Wherever the word "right" shows up in the data, report the line it sits in.

- Given data
+ + + + +

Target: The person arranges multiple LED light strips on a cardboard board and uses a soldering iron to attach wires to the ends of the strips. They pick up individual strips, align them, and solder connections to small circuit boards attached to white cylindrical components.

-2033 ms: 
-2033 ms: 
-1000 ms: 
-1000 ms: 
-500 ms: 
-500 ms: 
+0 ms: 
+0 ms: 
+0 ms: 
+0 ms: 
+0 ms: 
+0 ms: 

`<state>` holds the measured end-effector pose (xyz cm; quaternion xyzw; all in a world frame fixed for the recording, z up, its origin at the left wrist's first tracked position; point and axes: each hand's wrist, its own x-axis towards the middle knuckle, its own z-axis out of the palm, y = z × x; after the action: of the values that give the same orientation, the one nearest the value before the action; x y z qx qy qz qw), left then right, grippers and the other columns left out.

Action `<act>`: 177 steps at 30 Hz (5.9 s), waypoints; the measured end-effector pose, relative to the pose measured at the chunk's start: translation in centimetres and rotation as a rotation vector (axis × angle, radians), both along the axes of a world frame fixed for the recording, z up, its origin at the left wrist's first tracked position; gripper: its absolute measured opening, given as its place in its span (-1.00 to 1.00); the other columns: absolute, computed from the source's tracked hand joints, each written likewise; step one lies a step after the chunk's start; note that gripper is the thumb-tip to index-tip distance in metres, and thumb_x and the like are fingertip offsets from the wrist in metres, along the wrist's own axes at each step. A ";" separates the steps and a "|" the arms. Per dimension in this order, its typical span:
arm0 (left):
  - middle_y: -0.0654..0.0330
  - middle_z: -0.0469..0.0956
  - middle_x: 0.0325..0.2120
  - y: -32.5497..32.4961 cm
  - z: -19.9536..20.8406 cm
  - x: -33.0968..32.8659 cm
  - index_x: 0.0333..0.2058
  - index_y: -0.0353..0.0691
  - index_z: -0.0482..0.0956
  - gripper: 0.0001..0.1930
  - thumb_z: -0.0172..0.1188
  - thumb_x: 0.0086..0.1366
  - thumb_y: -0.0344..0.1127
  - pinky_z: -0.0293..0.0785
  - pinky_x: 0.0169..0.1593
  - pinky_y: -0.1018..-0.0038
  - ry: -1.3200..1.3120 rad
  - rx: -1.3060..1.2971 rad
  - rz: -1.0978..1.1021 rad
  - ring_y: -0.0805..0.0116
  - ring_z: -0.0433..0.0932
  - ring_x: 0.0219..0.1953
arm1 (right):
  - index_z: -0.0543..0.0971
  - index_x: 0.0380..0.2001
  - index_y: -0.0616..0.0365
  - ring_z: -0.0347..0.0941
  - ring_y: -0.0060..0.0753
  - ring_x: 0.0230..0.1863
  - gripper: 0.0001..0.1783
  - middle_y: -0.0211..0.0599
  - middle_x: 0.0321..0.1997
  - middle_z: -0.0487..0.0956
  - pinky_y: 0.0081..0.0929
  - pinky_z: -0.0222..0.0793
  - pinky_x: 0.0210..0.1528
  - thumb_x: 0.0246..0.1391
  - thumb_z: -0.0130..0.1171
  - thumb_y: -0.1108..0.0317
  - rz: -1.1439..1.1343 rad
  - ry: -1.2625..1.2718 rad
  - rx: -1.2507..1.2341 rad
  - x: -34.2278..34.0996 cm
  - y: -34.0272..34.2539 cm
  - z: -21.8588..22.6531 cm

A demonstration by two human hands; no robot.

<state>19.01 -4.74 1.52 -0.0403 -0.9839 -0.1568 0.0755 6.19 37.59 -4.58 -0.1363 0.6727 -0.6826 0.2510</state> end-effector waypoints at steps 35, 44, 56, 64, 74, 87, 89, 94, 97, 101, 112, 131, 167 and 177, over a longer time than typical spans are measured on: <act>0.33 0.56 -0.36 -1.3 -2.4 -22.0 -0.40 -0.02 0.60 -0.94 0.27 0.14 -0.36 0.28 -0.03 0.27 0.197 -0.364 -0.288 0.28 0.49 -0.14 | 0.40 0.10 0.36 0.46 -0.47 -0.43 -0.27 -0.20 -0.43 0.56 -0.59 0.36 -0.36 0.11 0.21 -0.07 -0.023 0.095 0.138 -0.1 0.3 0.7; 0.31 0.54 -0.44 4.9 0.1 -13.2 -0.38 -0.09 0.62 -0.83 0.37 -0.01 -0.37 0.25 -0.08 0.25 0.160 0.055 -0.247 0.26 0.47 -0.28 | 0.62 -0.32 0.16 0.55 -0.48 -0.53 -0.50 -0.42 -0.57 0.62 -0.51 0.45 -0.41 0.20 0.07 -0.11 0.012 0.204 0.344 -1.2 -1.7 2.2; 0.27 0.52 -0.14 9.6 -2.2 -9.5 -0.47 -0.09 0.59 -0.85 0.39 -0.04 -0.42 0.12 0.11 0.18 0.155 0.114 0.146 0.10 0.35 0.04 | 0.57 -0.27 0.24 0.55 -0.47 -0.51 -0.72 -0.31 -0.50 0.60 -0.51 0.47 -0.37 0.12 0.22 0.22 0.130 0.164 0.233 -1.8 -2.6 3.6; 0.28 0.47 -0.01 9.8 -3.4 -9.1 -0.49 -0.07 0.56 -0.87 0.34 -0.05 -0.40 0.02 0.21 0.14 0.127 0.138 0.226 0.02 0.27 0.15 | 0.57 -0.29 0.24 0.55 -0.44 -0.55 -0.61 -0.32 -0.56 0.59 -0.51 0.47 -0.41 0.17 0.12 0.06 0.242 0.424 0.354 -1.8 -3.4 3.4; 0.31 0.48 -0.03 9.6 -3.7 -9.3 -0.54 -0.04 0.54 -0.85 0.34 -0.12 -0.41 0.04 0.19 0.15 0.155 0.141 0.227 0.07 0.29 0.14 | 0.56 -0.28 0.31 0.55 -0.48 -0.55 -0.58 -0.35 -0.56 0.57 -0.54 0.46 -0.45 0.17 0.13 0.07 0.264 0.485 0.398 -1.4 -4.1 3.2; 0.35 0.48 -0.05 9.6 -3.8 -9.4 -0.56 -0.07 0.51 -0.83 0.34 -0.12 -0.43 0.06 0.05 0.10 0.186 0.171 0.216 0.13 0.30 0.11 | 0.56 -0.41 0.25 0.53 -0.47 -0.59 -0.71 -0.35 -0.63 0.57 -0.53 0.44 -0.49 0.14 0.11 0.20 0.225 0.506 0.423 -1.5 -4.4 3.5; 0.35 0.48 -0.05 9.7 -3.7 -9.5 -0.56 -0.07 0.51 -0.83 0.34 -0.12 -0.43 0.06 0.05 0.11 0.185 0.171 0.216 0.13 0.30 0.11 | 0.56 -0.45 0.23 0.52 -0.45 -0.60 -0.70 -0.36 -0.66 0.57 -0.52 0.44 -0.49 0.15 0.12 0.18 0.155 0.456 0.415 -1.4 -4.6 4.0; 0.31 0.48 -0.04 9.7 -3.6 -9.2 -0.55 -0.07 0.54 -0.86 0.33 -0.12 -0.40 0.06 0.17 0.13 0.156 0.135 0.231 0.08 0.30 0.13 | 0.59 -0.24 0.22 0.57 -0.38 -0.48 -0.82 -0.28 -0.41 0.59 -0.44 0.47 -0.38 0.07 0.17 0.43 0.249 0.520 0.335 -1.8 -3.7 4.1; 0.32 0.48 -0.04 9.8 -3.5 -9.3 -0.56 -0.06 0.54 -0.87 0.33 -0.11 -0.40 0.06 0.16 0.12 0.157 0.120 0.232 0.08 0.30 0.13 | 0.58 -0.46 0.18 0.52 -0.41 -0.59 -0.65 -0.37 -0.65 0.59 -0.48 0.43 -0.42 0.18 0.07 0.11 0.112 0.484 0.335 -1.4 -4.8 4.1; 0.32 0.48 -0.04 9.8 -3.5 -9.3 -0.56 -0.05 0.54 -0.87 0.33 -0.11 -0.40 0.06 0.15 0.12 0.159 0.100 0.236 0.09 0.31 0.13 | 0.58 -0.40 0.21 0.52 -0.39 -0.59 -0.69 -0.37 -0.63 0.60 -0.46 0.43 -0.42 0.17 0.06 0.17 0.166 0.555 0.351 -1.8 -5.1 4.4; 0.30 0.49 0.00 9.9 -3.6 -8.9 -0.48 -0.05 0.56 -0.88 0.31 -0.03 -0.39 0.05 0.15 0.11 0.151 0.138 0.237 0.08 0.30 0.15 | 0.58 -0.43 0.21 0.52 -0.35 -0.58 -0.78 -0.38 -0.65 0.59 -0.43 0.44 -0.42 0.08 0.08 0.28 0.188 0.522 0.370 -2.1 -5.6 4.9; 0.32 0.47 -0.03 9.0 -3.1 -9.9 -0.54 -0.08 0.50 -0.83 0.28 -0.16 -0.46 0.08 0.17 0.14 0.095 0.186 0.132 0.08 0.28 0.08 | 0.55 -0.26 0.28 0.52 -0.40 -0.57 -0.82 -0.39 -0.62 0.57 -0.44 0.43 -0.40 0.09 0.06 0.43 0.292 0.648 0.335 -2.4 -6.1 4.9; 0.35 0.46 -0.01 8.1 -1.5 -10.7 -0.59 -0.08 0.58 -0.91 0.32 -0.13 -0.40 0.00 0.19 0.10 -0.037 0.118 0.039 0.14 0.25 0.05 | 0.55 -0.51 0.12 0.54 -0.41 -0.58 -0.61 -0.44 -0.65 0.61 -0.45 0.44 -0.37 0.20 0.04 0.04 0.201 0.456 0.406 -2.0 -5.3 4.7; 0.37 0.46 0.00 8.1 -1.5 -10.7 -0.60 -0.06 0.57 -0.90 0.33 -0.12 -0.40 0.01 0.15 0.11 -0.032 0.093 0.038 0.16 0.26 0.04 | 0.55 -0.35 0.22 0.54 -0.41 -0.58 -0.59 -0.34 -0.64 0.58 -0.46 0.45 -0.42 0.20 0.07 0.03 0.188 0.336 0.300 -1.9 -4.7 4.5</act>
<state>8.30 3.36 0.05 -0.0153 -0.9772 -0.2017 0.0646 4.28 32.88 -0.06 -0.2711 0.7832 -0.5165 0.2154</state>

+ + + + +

- Result of this exercise
`<state>` holds the measured end-effector pose (xyz cm; quaternion xyzw; all in a world frame fixed for the recording, z up, its origin at the left wrist's first tracked position; point and axes: each hand's wrist, its own x-axis towards the middle knuckle, its own z-axis out of the palm, y = z × x; after the action: of the values that give the same orientation, the one nearest the value before the action; x y z qx qy qz qw), left then right, grippers and the other columns left out.
arm1 (right):

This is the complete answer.